Consumer Shipments Carry the Load in 2025 as Vehicles Lag

Association of American Railroads produced their first rail industry overview report of 2025. While the numbers are not a complete surprise – there are some alarming findings which we will have to dive into.

The largest increases came Chemicals – as increased chemical production has been fueled by low prices for natural gas, which is used as a feedstock or energy source. Also grain shipments have increased significantly due to strong export demand as grain carloads surged 6.1% in January 2025, marking the 12th straight monthly increase. As well, increased e-commerce and a consistently growing demand for packing materials has led to a 6.4% increase in Pulp & Paper carloads.

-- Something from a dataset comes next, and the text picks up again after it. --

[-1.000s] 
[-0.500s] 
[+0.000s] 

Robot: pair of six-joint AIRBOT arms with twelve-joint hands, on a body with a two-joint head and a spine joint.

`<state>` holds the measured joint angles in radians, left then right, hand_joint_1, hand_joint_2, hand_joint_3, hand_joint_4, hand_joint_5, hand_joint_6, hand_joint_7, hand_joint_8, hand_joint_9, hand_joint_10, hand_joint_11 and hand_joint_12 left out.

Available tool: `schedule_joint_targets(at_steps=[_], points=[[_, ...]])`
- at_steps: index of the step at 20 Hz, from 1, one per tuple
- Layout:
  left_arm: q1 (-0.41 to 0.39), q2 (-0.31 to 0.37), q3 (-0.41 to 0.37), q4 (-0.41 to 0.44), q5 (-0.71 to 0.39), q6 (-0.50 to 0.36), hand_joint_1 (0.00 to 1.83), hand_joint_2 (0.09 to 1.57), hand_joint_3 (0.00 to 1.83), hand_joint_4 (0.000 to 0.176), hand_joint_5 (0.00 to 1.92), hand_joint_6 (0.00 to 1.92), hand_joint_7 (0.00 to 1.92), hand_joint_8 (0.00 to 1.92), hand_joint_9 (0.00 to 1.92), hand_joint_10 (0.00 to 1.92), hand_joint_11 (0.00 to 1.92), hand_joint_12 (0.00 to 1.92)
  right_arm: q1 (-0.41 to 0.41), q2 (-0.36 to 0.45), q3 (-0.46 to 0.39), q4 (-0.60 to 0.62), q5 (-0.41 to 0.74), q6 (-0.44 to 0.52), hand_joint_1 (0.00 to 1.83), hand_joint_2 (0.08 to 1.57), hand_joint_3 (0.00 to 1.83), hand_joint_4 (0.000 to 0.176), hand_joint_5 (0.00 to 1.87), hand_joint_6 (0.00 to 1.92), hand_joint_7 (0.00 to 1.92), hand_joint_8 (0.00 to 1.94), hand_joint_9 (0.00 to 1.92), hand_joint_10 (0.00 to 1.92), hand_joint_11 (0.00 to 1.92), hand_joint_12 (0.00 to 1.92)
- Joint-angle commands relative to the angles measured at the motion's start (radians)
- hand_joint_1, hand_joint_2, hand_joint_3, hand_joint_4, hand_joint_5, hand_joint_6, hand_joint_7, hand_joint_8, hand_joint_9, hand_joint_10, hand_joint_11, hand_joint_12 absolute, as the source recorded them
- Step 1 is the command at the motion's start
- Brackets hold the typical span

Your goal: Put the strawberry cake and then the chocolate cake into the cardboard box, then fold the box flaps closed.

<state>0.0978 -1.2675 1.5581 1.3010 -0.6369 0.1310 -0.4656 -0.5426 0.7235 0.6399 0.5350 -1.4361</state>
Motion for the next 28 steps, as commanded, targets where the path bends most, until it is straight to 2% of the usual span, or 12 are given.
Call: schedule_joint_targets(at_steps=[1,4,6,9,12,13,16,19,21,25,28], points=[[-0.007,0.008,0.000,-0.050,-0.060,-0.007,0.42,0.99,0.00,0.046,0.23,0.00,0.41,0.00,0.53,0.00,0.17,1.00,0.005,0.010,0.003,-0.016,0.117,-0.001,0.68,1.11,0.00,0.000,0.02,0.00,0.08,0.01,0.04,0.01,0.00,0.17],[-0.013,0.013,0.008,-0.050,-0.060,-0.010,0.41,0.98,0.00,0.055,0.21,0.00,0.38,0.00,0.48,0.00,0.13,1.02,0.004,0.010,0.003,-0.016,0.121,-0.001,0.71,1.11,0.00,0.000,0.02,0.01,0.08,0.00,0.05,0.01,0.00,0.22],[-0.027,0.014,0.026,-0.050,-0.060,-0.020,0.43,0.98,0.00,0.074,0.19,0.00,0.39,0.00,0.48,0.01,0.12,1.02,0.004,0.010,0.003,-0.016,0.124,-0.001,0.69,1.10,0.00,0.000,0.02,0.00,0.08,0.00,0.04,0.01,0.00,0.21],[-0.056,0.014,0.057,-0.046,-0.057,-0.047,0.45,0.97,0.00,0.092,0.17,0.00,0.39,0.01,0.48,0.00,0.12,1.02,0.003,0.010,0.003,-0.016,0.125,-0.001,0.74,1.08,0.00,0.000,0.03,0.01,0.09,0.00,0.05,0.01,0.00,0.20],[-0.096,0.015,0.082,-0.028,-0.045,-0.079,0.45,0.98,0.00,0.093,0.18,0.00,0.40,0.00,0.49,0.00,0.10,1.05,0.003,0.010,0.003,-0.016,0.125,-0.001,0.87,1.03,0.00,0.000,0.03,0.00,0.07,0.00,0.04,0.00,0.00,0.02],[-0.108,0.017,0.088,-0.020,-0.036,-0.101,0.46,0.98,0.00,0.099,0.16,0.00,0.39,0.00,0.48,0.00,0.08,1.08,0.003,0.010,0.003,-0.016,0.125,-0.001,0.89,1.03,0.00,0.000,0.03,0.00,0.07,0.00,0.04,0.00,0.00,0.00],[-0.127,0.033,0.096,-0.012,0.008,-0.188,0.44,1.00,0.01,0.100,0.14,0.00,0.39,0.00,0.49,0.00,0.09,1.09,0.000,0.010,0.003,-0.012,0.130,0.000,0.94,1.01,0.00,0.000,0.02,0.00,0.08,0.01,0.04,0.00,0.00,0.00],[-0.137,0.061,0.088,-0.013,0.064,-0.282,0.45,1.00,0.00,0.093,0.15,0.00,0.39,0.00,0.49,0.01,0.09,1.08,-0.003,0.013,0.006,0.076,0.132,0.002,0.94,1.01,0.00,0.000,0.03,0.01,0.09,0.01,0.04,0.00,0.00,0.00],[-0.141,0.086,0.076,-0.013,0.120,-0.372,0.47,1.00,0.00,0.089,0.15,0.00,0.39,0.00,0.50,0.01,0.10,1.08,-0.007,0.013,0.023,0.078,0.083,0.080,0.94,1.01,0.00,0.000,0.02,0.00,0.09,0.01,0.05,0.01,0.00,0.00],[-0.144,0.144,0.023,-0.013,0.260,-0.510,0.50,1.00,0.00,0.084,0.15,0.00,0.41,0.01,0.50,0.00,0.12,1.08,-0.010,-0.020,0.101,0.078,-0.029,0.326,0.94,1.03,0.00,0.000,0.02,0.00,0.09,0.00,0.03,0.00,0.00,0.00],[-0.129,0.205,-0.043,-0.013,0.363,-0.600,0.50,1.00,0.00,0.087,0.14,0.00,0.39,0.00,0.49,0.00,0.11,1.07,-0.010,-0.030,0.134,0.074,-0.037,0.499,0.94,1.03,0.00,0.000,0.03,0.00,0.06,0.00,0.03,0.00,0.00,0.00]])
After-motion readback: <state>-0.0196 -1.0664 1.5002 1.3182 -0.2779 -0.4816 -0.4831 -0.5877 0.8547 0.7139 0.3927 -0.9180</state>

The decline in coal and vehicle shipments is because of a number of factors:

  1. Shift to cleaner energy sources: The ongoing transition away from coal-fired power plants towards renewable energy and natural gas has reduced demand for coal shipments.
  2. Environmental regulations: Stricter environmental policies may be contributing to the reduced use of coal in energy production.
  3. Market pressures: Lower natural gas prices and increasing competitiveness of renewable energy sources have made coal less economically viable.

Vehicle Shipments

Consumers are hesitant to purchase new vehicles as the costs have risen substantially in the post covid era.

  • The average transaction price for new vehicles in December 2024 was $49,740, compared to $38,948 in December 2019 an increase of nearly 30%
  • The rise in prices has been driven supply chain disruptions, raw material inflation, and the semiconductor shortages experienced during the pandemic.

Trade tensions: The ongoing debates about tariffs and trade policies may be affecting cross-border automotive trade, particularly with Canada and Mexico, which are significant partners in the automotive industry. It is also noteworthy that numerous Chinese auto manufacturers have gained a strong market share in Mexico over the last couple of years. Most notably – BYD, who entered the market in 2023 and sold 50,000 cars in 2024, with plans to double sales to 100,000 in 2025. In addition, MG Motor had sales exceeding 60,000 units in 2023.

Despite these declines, it’s worth noting that the manufacturing sector is showing signs of recovery, with the ISM Manufacturing PMI® rising to 50.9% in January, indicating expansion for the first time in 27 months. If this trend continues, it could potentially lead to increased demand for rail-hauled goods, including vehicles in the coming months.